Saturday, March 26th, 2011, 11:10
By PAUL J. WEBER,
SAN ANTONIO (AP) -- Calling 11th-seeded Virginia Commonwealth the new George Mason is the obvious comparison.
Yet the Rams see their reflection in something else entirely.
"It's kind of like the movie 'Dumb and Dumber,'" said VCU coach Shaka Smart on Saturday, setting up a popular line from the gap-toothed doofus played by Jim Carrey. "'So you're saying we've got a chance?'"
One win from the Final Four, who says they don't?
Two weeks after VCU star Bradford Burgess was at Five Guys Burgers and Fries because his team didn't even bother watching the NCAA tournament selection show, the Rams are in Sunday's regional final against Kansas, the biggest underdog run since George Mason in 2006.
Like the Rams, George Mason was an 11th seed. Both schools hail from the unheralded Colonial Athletic Association. And just as George Mason toppled championship favorite Connecticut to reach the Final Four, VCU must now knock out the last No. 1 seed standing.

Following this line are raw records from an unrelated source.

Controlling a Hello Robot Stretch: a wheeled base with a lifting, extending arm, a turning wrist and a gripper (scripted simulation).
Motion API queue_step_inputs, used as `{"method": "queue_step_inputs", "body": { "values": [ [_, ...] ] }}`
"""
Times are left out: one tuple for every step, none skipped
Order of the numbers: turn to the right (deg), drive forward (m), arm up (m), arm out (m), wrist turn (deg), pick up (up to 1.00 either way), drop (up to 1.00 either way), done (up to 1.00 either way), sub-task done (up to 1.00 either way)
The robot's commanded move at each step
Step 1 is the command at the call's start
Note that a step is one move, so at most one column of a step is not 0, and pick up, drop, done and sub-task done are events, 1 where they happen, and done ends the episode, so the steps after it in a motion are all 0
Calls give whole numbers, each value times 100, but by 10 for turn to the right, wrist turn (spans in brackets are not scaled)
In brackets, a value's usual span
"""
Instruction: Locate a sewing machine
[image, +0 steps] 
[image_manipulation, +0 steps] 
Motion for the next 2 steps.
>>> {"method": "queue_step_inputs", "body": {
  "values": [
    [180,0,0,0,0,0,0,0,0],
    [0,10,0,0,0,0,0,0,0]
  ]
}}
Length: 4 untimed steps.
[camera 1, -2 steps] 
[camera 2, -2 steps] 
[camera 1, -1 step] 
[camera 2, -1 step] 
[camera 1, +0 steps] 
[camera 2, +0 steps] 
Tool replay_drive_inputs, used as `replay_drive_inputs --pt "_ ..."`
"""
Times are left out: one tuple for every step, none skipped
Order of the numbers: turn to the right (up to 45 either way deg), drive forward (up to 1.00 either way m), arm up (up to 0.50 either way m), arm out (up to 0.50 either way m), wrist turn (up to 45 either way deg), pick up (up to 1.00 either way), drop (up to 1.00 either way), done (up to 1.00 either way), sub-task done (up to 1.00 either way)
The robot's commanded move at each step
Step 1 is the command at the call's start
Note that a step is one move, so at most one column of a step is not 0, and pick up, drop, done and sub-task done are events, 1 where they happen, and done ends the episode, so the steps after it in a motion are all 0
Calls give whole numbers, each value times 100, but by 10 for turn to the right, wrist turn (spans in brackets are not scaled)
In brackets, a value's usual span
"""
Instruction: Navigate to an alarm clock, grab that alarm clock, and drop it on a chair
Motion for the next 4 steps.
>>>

That's after VCU (27-11) barely made the tournament in the first place. They stunned TV pundits with an invitation to the First Four games, then took down the Pac-10 (USC), the Big East (Georgetown), the Big 10 (Purdue) and the ACC (Florida State) to get this far.
Put another way, that's one more win than even George Mason had at this stage.
"The run they made was great. Hopefully we can do exactly what they did and go even further," VCU forward Jamie Skeen said.
The Rams are just the fifth 11th seed in tournament history to reach the regional finals. Only George Mason and LSU in 1986 survived to the Final Four.
Kansas coach Bill Self said Saturday that VCU has "caught the attention of America." It's unfolded while the Jayhawks (35-2) have barely given America a game worth watching because of their dominance. The average margin of victory in their three wins has been 18 points.
The way the bracket has fallen for Kansas hasn't hurt. Ohio State, Duke and Pittsburgh began the tournament as the other No. 1 seeds; two of them lost to traditional basketball giants in Arizona and Kentucky, and the other was knocked out by defending runner-up Butler.
Kansas hasn't played a team seeded better than No. 9 Illinois, in between beating up on Boston University (16) and Richmond (12). If the Jayhawks beat VCU, they'll tie Michigan State in 2001 for the NCAA record for lowest sum of seeds (48) beaten to reach the Final Four.
The Jayhawks aren't apologizing.
And on the eve of their fourth regional final in seven years under Self, they're fine with ceding the spotlight to the lowest seed left in the tournament.
"I think it's OK for America to root for the Cinderella team or the underdog," Kansas guard Brady Morningstar said. "That's just how the NCAA tournament is."
VCU's run has also introduced the country to its engaging 33-year-old coach. Smart was plainspoken and candid Saturday during a half-hour Q&A with reporters, which ended with him choking up while discussing his ailing grandfather "just trying to enjoy his last days."
He also explained why he symbolically burned a calendar following a dreadful February for the Rams after long toying "with the idea of setting something on fire."
Before the overtime win against Florida State on Friday, Smart said he showed players a tape spliced with TV basketball analysts who predicted they'd lose.
"There are so many guys on TV now that make these picks that it's pretty impressive when you put them all together," Smart said.
George Mason coach Jim Larranaga said he can relate.
"We used that to our advantage," Larranaga told The Associated Press on Saturday by phone. "The experts were predicting we weren't getting in and then they said we would lose immediately to Michigan State. What we told our players is that the experts never saw us play."
The remarkable run is at least getting VCU fans to Texas to see the Rams play. Two busloads full of students drove from the Richmond, Va., campus to watch the Rams in their first round-of-16 appearance, including a bus that broke down in Nashville, Tenn.
The school also sold out its Alamodome allotment of 1,000 tickets to its own fans. Last weekend in Chicago, VCU had leftovers that were mostly scooped up by Purdue supporters.
Then again, a week ago the Rams still weren't quite yet a George Mason.
"It's fair to compare the two teams," said Burgess, VCU's second-leading scorer. "But we're trying to make a bit of history for ourselves and not just stop at making the Final Four."